Staying dependable when the chips are down

Recent Torque newsletters have been littered with stories of acquisitions and businesses joining forces and it is probably no surprise that many in the industry are reaching out to one another during unprecedented disruption.

Good associations have been proving their worth by ramping up support for their members, while shows have been leaning heavily on supporters and even former rivals as they step forward beyond the lockdown.

But whether it is coronavirus, unpredictable exchange rates or nickel prices, businesses continue to need to look beyond the challenges they are in the midst of, and keep an eye on what is looming on the horizon, all while keeping their business on course to be what, and where, they wish them to be.

For instance, environmental concerns could easily have been jettisoned while business has buckled down to handle the lockdown, but some firms have seemingly used the opportunity to double down on their commitments for sustainability.

Products have continued to be launched.
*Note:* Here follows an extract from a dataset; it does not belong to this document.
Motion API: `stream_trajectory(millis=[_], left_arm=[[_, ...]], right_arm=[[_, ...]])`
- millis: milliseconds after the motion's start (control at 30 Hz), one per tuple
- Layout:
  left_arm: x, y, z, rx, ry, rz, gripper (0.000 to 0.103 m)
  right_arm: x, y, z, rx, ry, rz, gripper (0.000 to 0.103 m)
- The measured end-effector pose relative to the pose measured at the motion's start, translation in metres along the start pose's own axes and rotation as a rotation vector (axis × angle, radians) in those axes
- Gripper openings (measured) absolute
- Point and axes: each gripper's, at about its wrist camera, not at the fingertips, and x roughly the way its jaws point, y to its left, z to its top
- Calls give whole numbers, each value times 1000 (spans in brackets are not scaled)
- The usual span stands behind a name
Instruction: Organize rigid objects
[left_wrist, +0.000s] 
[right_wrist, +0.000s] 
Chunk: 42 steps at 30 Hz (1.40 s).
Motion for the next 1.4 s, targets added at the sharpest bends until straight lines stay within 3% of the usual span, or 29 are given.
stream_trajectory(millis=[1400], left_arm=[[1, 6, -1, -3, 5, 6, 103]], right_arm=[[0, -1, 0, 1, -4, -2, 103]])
Services have been modified. Shows have adapted to virtual spaces or been surprisingly nimble in terms of switching their dates, sometimes several times over.
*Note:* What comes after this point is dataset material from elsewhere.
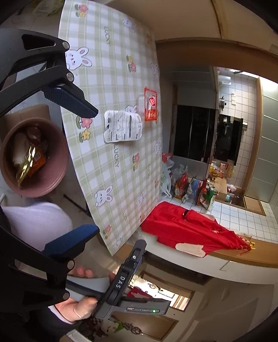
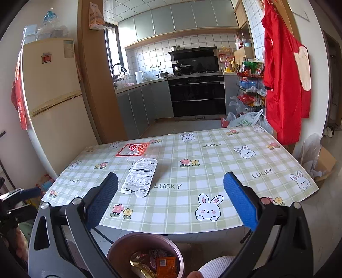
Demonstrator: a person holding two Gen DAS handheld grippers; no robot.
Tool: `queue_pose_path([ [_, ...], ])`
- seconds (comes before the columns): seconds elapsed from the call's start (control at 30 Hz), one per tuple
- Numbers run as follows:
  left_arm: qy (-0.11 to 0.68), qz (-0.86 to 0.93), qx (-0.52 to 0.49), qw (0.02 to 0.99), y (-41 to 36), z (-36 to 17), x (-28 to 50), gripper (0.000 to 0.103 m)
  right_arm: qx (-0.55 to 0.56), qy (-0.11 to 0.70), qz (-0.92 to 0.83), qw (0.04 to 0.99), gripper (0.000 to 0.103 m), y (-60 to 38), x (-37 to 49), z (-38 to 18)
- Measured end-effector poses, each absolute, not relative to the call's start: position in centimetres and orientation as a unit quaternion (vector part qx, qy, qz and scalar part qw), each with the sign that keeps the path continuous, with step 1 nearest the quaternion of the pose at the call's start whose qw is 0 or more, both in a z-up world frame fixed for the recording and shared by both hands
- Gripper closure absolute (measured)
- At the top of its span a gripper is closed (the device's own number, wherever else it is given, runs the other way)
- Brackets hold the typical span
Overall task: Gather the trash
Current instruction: 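Lower the gold foil into the bin and open the left tool, then grasp the white printed wrapper with the right tool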
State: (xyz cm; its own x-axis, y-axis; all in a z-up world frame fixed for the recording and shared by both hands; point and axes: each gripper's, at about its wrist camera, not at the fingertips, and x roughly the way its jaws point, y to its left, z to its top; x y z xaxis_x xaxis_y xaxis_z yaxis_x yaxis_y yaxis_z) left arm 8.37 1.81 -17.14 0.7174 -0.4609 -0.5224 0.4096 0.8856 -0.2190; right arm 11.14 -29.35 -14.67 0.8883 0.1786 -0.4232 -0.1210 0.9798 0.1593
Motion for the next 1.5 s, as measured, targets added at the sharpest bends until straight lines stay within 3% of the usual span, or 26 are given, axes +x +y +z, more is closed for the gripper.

Consolidation, acquisition and the selling off of parts of the business which do not fit with revised strategies are not coronavirus-exclusive events, of course. But perhaps the current situation has pushed some of these moves forward faster than they otherwise would have happened.

Dependability is one of the core requirements of any wholesaler or distributor, to maintain at least some degree of business as usual even in the direst of times (and with half the staff on furlough). Being adaptable in addition is no mean feat, and it is testament to many fastener and tool businesses that they have managed to deftly tread that tightrope under trying circumstances.